Keynotes

AI for Optics and Optics for AI – How Rendering can Shape Computational Optics Research

Wolfgang Heidrich

In the first part of this talk I will highlight recent work at the interconnection between AI techniques and (imaging) optics. In particular, I will describe AI methods for learning optical designs of camera optics, including some the boost the capabilities of conventional cameras with a form-factor suitable for mobile devices and small field-deployable sensors. I will also describe some on-going work on the reverse direction — optical designs that facilitate the computation for AI models while promising to reduce power consumption.

In the second part of the presentation I will discuss ways in which the Rendering community can help address open problems in computational optics.

Bio: Wolfgang Heidrich is a Professor of Computer Science and Electrical and Computer Engineering at King Abdullah University of Science and Technology (KAUST), where he also served as the Director of the Visual Computing Center from 2014 to 2021. Prof. Heidrich joined KAUST in 2014, after 13 years as a faculty member at the University of British Columbia. He received his PhD in from the University of Erlangen in 1999, and then worked as a Research Associate in the Computer Graphics Group of the Max-Planck-Institute for Computer Science in Saarbrucken, Germany, before joining UBC in 2000. Prof.
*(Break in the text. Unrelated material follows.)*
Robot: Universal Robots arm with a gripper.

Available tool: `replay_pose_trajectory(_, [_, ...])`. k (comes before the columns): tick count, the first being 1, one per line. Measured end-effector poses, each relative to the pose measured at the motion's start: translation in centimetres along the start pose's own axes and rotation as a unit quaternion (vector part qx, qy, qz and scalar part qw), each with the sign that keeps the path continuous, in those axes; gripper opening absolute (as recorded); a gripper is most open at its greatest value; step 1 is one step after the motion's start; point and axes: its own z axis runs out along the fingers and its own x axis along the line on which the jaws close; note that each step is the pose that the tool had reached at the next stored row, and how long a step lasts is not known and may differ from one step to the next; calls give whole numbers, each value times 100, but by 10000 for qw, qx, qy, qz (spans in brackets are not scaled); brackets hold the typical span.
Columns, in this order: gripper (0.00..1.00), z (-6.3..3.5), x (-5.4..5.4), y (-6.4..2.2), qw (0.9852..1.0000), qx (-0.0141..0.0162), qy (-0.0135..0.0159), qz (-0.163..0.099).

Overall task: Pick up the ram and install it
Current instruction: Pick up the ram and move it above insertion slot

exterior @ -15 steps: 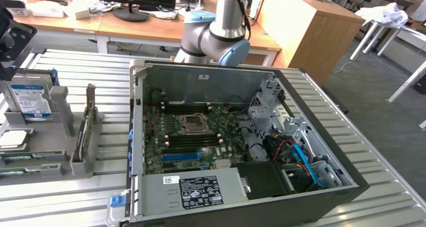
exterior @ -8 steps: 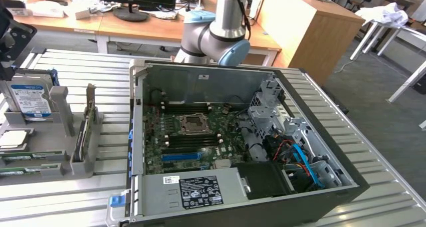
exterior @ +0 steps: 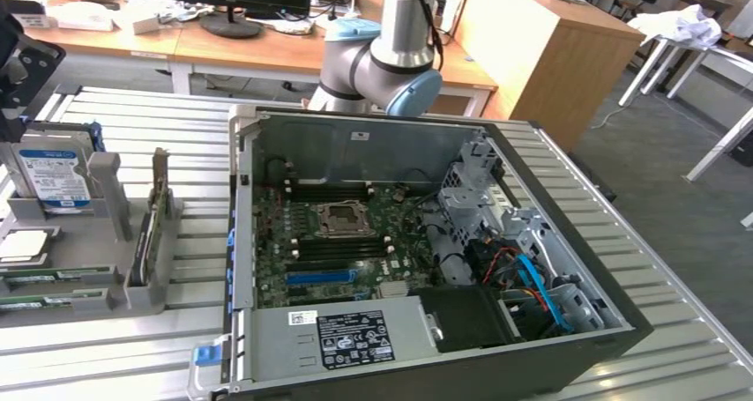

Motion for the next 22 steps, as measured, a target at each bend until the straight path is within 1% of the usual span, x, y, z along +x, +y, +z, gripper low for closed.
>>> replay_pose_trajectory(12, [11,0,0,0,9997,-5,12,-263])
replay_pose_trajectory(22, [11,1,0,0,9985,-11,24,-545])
Heidrich’s research interests lie at the intersection of imaging, optics, computer vision, computer graphics, and inverse problems. His more recent interest is in computational imaging, focusing on hardware-software co-design of the next generation of imaging systems, with applications such as High-Dynamic Range imaging, compact computational cameras, hyperspectral cameras, to name just a few. Prof. Heidrich is a Fellow of the National Academy of Inventors, IEEE, Optica, AAIA, and Eurographics, and the recipient of a Humboldt Research Award as well as the ACM SIGGRAPH Computer Graphics Achievement Award.